Maybe you think those grand kids are spoiled. Maybe your own kids are making all kinds of parenting mistakes, but they don't want to hear any advice-especially from you. Or maybe you think you're just too young and cool to be a grandparent.
These are just some of the challenges facing the Woodstock Generation as they assume a new role-grandparent. And Robert Lipsyte's panel has some pretty great advice to help ease the transition. There's Allan Zullo, author of The Boomer's Guide to Grandparenting, therapist Iris Cornelius whose practice focuses on intergenerational issues in families; and therapist Joshua Coleman, author of When Parents Hurt: Compassionate Strategies for When You and Your Grown Children Don't Get Along.
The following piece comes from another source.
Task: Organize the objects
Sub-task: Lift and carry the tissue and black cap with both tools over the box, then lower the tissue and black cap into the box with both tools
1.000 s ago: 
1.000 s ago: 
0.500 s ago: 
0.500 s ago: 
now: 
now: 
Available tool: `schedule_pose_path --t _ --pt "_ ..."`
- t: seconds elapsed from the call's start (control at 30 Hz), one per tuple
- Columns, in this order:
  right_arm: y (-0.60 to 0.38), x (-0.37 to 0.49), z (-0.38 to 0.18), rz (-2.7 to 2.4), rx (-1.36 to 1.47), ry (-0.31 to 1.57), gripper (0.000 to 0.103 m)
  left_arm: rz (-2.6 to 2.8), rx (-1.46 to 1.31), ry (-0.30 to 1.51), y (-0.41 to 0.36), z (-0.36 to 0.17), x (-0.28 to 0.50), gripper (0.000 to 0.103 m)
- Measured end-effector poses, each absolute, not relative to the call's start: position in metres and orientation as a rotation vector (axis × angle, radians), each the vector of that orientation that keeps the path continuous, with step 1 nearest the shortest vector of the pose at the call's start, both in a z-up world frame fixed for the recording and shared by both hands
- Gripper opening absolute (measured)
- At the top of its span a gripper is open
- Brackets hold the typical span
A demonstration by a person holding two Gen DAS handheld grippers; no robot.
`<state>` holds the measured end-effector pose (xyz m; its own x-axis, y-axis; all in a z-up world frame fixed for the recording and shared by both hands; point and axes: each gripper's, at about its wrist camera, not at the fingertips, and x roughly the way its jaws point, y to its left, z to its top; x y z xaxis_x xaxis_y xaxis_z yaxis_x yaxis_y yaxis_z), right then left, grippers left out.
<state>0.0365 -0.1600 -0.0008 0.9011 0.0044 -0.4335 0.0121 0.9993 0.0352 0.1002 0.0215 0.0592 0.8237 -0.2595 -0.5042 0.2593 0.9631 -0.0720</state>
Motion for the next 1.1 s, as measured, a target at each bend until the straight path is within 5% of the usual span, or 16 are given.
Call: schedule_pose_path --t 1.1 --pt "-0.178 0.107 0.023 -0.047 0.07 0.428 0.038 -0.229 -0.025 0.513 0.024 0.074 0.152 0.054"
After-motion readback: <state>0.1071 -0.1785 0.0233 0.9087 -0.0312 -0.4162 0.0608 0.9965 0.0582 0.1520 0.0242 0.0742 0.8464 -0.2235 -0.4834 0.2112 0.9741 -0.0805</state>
According to the panel, Boomers are often wealthier, better educated, and younger looking, than their own grandparents. "My kids dress like I do, and they listen to same music," says Coleman. Their advice? Be cautious: don't give advice that's not asked for. If you want to open up a dialogue, start admitting your own mistakes as a parent.
Next Lipsyte sits down with a leading advocate of compassionate and reasoned elder care. Dartmouth geriatrician Dennis McCullough, author of My Mother, Your Mother: Embracing Slow Medicine, the Compassionate Approach to Caring for Your Aging Loved Ones, provides practical tips on how to transform late life health care to a more humane experience. It's a conversation that no Boomer with an aging parent should miss.
Finally, Juan Williams of Fox News and National Public Radio, author of the best-seller, Eyes on the Prize, contemplates the nagging question: Am I middle-aged or just plain old?